The object of the present invention is to eliminate the drawbacks described above. A specific object of the present invention is to disclose a new type of elevator car structure that makes it possible to achieve a reduction in the total costs of the elevator car, i.e. in the raw material costs, manufacturing costs and installation costs. A further object of the
invention is to enable a more efficient use of the space delimited by the elevator shaft.
As for the features characteristic of the invention, reference is made to the claims.

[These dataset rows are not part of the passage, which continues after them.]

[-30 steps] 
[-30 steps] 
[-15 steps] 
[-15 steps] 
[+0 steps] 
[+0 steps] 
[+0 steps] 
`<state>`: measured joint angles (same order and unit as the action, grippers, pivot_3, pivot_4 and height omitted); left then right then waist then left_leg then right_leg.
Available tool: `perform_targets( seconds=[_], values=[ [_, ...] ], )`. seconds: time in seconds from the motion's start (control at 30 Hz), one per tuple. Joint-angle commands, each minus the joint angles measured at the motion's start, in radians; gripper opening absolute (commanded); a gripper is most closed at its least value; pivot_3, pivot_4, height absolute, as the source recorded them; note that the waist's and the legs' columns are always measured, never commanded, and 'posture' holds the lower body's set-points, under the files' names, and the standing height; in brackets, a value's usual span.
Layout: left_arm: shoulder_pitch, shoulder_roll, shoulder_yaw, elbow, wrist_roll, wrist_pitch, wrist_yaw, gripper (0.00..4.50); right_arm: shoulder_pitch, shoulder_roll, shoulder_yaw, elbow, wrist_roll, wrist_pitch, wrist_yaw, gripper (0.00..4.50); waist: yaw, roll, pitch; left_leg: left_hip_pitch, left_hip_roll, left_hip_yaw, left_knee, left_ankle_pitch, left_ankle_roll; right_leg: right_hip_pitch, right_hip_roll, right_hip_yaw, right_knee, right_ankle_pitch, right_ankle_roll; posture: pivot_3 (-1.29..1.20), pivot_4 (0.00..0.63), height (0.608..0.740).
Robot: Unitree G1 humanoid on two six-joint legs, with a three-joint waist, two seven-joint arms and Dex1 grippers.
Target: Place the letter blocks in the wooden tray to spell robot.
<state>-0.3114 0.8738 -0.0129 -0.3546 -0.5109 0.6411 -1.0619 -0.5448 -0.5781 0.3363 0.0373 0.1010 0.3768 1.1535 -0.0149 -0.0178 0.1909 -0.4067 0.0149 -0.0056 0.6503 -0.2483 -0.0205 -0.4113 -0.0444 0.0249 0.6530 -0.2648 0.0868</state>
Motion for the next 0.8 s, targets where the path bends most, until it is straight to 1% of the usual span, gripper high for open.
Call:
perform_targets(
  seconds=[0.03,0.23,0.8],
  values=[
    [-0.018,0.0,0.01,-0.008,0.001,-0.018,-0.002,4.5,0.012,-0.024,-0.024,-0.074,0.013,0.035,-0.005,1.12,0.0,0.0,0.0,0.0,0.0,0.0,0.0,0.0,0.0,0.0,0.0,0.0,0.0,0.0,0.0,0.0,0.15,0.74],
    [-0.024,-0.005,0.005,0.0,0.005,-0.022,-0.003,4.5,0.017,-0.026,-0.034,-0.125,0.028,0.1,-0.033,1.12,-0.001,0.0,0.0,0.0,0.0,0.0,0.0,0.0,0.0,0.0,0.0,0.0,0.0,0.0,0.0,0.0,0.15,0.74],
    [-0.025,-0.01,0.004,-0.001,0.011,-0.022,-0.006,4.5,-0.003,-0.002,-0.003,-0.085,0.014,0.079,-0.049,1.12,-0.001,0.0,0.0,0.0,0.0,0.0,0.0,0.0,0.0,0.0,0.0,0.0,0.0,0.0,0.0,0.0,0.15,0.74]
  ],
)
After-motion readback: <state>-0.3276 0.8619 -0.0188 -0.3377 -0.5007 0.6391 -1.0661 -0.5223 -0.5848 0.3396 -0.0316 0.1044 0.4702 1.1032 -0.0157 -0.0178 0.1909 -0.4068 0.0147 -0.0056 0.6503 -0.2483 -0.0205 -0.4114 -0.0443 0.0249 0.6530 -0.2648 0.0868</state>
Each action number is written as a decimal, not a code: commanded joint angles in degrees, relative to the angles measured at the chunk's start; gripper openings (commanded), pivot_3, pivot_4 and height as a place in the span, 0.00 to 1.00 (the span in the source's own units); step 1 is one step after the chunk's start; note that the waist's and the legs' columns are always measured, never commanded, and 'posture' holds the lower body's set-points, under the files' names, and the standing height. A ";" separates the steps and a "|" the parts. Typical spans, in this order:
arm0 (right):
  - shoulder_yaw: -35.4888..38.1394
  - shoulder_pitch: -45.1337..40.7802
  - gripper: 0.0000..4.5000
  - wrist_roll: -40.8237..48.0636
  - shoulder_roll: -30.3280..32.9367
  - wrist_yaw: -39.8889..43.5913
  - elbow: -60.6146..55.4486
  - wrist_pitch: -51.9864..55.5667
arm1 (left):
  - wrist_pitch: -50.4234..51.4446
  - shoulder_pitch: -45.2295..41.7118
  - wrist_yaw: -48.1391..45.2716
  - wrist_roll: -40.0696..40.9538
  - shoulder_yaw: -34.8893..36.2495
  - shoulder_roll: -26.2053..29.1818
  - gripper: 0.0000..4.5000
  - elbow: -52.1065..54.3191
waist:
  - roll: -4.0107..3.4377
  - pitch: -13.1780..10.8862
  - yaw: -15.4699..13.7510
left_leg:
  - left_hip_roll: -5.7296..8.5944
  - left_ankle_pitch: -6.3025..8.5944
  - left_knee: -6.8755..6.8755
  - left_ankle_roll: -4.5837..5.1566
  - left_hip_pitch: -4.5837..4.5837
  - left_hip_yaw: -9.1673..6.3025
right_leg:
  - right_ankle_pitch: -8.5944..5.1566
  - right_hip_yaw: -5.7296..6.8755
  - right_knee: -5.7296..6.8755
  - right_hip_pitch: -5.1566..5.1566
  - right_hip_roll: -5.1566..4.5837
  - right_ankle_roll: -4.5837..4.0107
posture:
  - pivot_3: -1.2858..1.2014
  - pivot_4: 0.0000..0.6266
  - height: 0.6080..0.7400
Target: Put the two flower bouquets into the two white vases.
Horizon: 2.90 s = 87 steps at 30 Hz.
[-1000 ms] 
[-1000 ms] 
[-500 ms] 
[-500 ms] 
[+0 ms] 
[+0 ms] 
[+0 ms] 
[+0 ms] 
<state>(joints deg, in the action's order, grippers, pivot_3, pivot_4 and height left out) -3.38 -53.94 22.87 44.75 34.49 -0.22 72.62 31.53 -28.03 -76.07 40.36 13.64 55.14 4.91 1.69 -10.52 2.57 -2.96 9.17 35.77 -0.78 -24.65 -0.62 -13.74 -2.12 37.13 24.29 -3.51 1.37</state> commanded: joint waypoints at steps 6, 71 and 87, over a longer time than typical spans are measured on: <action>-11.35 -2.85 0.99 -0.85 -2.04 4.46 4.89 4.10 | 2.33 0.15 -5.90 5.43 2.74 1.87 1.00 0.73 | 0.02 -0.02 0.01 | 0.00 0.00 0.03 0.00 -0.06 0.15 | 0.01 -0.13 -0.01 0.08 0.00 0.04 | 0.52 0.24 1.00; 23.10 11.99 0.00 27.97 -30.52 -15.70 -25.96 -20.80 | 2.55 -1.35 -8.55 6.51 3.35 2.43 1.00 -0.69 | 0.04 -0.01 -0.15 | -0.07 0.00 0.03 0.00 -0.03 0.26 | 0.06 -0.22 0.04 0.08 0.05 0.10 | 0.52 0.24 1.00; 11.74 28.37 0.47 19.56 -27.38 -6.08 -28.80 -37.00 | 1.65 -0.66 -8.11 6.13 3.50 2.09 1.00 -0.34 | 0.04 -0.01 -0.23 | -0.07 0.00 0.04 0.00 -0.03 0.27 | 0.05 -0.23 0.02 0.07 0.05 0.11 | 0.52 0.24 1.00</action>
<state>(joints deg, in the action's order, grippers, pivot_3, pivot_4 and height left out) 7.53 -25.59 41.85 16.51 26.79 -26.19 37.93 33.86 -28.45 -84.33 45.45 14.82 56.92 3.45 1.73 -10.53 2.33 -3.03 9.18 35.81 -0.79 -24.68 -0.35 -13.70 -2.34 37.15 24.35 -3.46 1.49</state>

The elevator car of the invention comprises a car frame acting as a load-bearing structure, which comprises vertical beams at the sides of the car, a top member and a bottom member, and a car comprising wall elements, a ceiling and a floor. According to the invention, the vertical beams of the car frame form part of the wall elements. Thus, the invention is based on the insight that the car frame need not be constructed as a completely separate structure external to the car, but at least the vertical beams forming the sides of the car frame can be integrated as essential parts of the walls of the elevator car. The vertical beams thus form a part of the walls of the elevator car, in other words, they may form a part of the exterior surfaces of the walls of the elevator car, a part of the interior surfaces of the walls of the elevator car or a part of both the exterior and interior surfaces, or the vertical beams acting as a load-bearing structure may remain substantially invisible inside the interior surfaces of the elevator car.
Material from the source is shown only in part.